TASK PROMPT
Starting at the top of the listing below, copy each line exactly, stopping after the line that contains "left_leg: joint_1, joint_2, joint_3, joint_4, joint_5, joint_6".

AVAILABLE DATA
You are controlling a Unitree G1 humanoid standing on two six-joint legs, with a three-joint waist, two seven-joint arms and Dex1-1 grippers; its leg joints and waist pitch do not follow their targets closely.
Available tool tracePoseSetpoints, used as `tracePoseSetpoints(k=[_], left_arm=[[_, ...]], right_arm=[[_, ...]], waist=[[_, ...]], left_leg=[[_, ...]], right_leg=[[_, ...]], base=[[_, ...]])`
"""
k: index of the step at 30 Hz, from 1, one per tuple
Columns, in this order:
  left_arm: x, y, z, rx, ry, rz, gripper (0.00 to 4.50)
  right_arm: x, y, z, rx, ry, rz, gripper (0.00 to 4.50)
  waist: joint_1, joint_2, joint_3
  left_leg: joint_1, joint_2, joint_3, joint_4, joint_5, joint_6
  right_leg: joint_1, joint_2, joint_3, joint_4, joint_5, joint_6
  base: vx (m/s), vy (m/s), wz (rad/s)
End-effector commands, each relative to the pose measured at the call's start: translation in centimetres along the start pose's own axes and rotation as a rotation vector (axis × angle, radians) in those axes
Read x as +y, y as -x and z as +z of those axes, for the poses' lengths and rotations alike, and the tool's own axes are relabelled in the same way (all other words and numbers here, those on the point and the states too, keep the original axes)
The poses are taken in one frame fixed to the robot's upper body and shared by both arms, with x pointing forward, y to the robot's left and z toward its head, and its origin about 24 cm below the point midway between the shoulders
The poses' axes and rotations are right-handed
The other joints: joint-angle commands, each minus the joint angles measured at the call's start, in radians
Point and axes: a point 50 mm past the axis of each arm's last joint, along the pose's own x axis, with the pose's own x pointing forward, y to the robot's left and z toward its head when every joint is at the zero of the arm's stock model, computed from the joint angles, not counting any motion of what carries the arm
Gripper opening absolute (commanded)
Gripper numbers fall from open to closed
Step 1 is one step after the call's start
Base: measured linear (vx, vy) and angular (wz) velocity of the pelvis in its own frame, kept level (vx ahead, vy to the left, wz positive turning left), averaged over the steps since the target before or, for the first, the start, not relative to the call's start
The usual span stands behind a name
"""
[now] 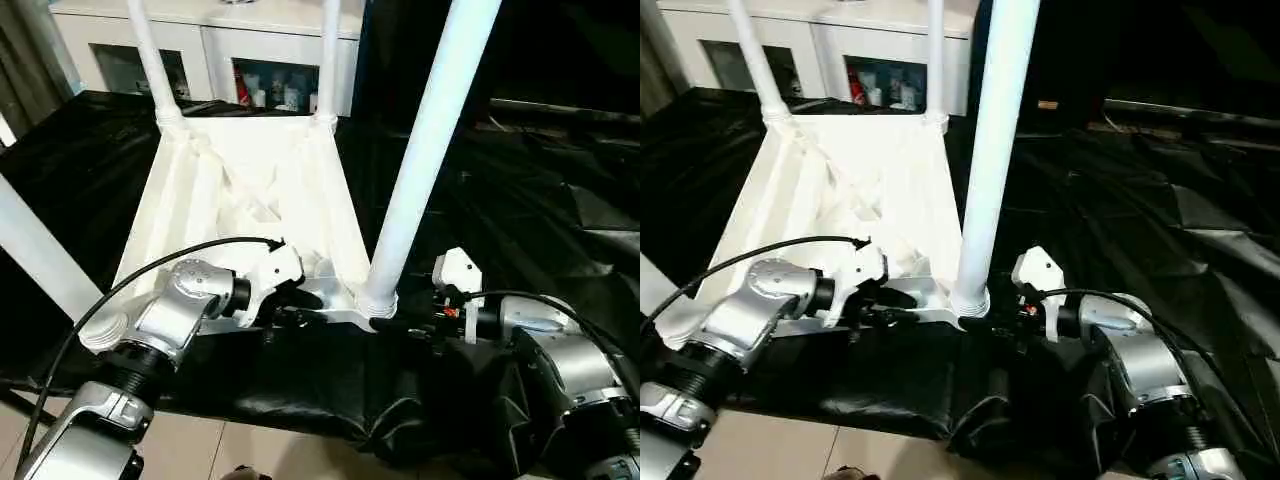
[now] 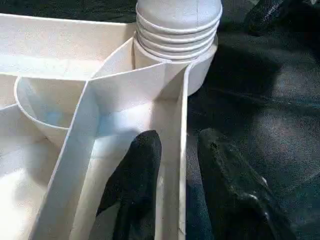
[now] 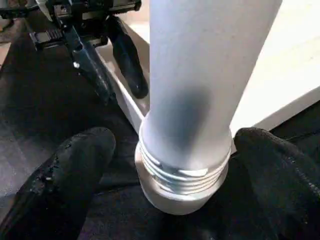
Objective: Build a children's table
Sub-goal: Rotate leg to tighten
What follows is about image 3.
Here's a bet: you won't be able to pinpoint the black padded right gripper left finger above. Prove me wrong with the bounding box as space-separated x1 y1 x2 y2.
0 126 117 240

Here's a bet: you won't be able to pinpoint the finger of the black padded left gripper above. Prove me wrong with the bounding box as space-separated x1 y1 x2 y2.
71 47 117 107
107 14 149 99

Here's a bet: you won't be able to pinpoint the black work mat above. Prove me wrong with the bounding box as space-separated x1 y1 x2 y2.
0 0 320 240

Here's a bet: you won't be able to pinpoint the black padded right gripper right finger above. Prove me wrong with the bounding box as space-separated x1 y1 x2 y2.
233 126 320 240

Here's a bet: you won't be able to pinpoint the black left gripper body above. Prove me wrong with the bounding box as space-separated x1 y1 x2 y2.
28 0 141 52

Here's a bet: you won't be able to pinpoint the white plastic table top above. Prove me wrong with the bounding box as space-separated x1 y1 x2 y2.
94 0 320 216

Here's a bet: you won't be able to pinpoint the white plastic table leg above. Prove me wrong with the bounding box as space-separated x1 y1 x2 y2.
138 0 283 198

EXERCISE ANSWER
You are controlling a Unitree G1 humanoid standing on two six-joint legs, with a three-joint waist, two seven-joint arms and Dex1-1 grippers; its leg joints and waist pitch do not follow their targets closely.
Available tool tracePoseSetpoints, used as `tracePoseSetpoints(k=[_], left_arm=[[_, ...]], right_arm=[[_, ...]], waist=[[_, ...]], left_leg=[[_, ...]], right_leg=[[_, ...]], base=[[_, ...]])`
"""
k: index of the step at 30 Hz, from 1, one per tuple
Columns, in this order:
  left_arm: x, y, z, rx, ry, rz, gripper (0.00 to 4.50)
  right_arm: x, y, z, rx, ry, rz, gripper (0.00 to 4.50)
  waist: joint_1, joint_2, joint_3
  left_leg: joint_1, joint_2, joint_3, joint_4, joint_5, joint_6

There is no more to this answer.